FDA Commissioner: Who Would You Choose?
Today—approximately one year after COVID-19 changed all Americans’ daily lives—the need for strong, ethical FDA leadership that makes decisions based on science—is increasingly in the news. Patient safety advocates have long known the impact FDA leadership has when reviewing and approving drugs and medical devices. But more Americans are starting to understand this powerful agency that oversees COVID-19 treatments and vaccines makes critical decisions that impact us all.
President Trump’s FDA commissioner was replaced by an Acting Commissioner (Dr. Janet Woodcock) until the Biden administration decides who will fill that important role. They have been considering two candidates as frontrunners: Dr. Joshua Sharfstein and Dr. Janet Woodcock.

We don’t know who will win, but one thing is sure: the FDA needs a leader who can improve agency standards and regain credibility. Here's some brief background info about these two candidates and related comments from public health experts and nonprofit leaders. 
Dr. Sharfstein
Sharfstein was former deputy FDA chief and is currently Vice Dean for Public Health Practice and Community Engagement at Johns Hopkins Bloomberg School of Public Health. He earned degrees from Harvard College and Harvard Medical School and completed his residency in pediatrics. Sharfstein has received numerous awards for his work in public health, including one from the Consumer Product Safety Commission, an independent federal regulatory agency that works “to reduce the risk of injuries and deaths from consumer products.” (1) Governing Magazine recognized Sharfstein as Public Official of the Year in 2008.
Dr. Woodcock
Woodcock worked in the FDA’s Center for Drug Evaluation and Research (CDER) for nearly three decades and as led CDER’s since 2008. She is currently involved in “Operation Warp Speed” to develop COVID-19 treatments. She earned degrees from Bucknell University and Northwestern University Medical School and completed her residency in rheumatology. Woodcock has received numerous awards for her work in public health, including one from Friends of Cancer Research, a largely pharma-funded nonprofit whose stated goal is to “unite scientists, pharmaceutical companies, and policy makers with shared trust and guide them toward meaningful cooperation.” (2)

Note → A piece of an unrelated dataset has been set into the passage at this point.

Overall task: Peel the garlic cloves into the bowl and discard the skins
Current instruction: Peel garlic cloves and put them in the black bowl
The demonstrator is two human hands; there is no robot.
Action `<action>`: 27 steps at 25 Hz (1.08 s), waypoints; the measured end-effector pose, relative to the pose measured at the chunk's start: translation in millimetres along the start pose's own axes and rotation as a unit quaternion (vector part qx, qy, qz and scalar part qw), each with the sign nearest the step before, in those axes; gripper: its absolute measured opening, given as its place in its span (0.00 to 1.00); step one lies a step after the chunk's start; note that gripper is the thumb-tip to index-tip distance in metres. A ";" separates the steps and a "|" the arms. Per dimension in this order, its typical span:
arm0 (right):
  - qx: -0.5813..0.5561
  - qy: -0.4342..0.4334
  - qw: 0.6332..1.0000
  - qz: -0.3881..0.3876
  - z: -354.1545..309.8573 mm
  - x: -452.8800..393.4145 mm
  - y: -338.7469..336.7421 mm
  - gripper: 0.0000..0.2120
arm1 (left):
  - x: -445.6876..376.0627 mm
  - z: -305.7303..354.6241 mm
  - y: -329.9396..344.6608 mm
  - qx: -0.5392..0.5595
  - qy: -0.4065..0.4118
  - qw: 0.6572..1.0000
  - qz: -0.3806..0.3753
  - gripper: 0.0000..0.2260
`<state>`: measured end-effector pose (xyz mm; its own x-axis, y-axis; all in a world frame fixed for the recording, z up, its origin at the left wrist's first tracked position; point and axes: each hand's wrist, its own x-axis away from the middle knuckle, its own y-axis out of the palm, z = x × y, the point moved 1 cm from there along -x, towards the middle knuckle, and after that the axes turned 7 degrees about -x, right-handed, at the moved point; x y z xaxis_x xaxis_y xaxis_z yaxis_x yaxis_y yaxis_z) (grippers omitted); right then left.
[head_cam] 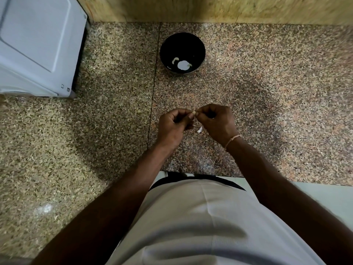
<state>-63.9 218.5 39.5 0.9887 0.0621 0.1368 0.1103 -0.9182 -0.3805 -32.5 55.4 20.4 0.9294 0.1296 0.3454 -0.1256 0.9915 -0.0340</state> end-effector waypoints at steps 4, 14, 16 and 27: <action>0.013 -0.008 1.000 -0.004 0.3 -0.2 -1.4 0.03 | 0.9 2.1 1.8 0.004 0.001 1.000 -0.005 0.04; -0.023 -0.003 1.000 -0.019 -0.3 3.7 -9.6 0.04 | 2.9 5.9 4.1 0.005 -0.002 1.000 -0.028 0.05; -0.027 -0.010 0.999 -0.016 -1.7 5.0 -12.4 0.04 | 2.5 6.2 3.6 -0.024 0.011 0.999 -0.028 0.04; -0.011 -0.014 1.000 -0.022 -9.1 7.0 -18.8 0.07 | 9.3 17.6 7.9 -0.085 0.090 0.992 -0.024 0.07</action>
<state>-60.1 232.7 56.0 0.9855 0.1126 0.1271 0.1512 -0.9225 -0.3553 -30.9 64.2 39.9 0.9819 0.0673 0.1770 -0.0341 0.9823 -0.1844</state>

USAPN is planning to send a letter of support for Dr. Sharfstein, because of his clear commitment to public health, scientific evidence, patient safety, and transparency at the FDA. We welcome comments from USAPN members. Below are more quotes and comments about both candidates.
A recent New York Times article reports the FDA vacancy has “exposed rifts among Congressional lawmakers, within the public health and medical communities as well as the health and drug industries that depend on the FDA for approval of their products. In particular, some public health officials have used the open position to debate the leadership qualifications needed to restore the agency’s morale and credibility after a year fighting both a pandemic and a president who often belittled the FDA’s process for approving treatments and vaccines.” (3)
The Wall Street Journal reports some prominent critics regard Woodcock “as too deferential to industry” and that she “played a controversial role” in some drug reviews. Senior FDA physicians and reviewers said Woodcock decided in favor of some drugs over their objections, and they “contended that the evidence didn’t support the approval.” (4) USAPN’s board member, Kim Witczak, agrees that safety and efficacy standards were lowered under Woodcock’s leadership.
Comments about the candidates vary, with most of the support for Dr. Woodcock expressed by individuals or groups with strong ties to Pharma.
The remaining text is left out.